(Task description):
Copy the data below in full, exactly as it appears.

(Data segment):
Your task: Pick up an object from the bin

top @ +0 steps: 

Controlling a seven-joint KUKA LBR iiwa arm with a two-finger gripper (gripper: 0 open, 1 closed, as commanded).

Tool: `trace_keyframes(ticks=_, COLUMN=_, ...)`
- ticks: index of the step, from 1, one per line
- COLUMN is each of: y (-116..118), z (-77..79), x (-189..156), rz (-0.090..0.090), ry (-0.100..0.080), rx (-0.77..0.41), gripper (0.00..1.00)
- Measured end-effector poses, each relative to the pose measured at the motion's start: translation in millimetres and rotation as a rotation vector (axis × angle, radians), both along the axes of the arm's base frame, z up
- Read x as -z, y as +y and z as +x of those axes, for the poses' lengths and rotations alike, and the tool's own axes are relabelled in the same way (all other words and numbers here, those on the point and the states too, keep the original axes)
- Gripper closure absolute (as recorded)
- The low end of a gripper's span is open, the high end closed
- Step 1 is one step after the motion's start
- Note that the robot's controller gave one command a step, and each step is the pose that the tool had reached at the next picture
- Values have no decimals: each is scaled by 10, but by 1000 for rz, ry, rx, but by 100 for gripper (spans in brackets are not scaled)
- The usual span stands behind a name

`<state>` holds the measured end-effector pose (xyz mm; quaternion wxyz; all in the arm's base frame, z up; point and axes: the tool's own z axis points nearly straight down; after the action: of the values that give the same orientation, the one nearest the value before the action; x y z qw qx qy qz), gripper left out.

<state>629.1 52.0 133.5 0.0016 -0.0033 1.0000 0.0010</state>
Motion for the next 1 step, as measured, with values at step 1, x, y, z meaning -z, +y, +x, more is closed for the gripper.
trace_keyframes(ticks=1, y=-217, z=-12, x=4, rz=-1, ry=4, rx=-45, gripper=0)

(Result of this task):
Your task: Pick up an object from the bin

top @ +0 steps: 

Controlling a seven-joint KUKA LBR iiwa arm with a two-finger gripper (gripper: 0 open, 1 closed, as commanded).

Tool: `trace_keyframes(ticks=_, COLUMN=_, ...)`
- ticks: index of the step, from 1, one per line
- COLUMN is each of: y (-116..118), z (-77..79), x (-189..156), rz (-0.090..0.090), ry (-0.100..0.080), rx (-0.77..0.41), gripper (0.00..1.00)
- Measured end-effector poses, each relative to the pose measured at the motion's start: translation in millimetres and rotation as a rotation vector (axis × angle, radians), both along the axes of the arm's base frame, z up
- Read x as -z, y as +y and z as +x of those axes, for the poses' lengths and rotations alike, and the tool's own axes are relabelled in the same way (all other words and numbers here, those on the point and the states too, keep the original axes)
- Gripper closure absolute (as recorded)
- The low end of a gripper's span is open, the high end closed
- Step 1 is one step after the motion's start
- Note that the robot's controller gave one command a step, and each step is the pose that the tool had reached at the next picture
- Values have no decimals: each is scaled by 10, but by 1000 for rz, ry, rx, but by 100 for gripper (spans in brackets are not scaled)
- The usual span stands behind a name

`<state>` holds the measured end-effector pose (xyz mm; quaternion wxyz; all in the arm's base frame, z up; point and axes: the tool's own z axis points nearly straight down; after the action: of the values that give the same orientation, the one nearest the value before the action; x y z qw qx qy qz), gripper left out.

<state>629.1 52.0 133.5 0.0016 -0.0033 1.0000 0.0010</state>
Motion for the next 1 step, as measured, with values at step 1, x, y, z meaning -z, +y, +x, more is closed for the gripper.
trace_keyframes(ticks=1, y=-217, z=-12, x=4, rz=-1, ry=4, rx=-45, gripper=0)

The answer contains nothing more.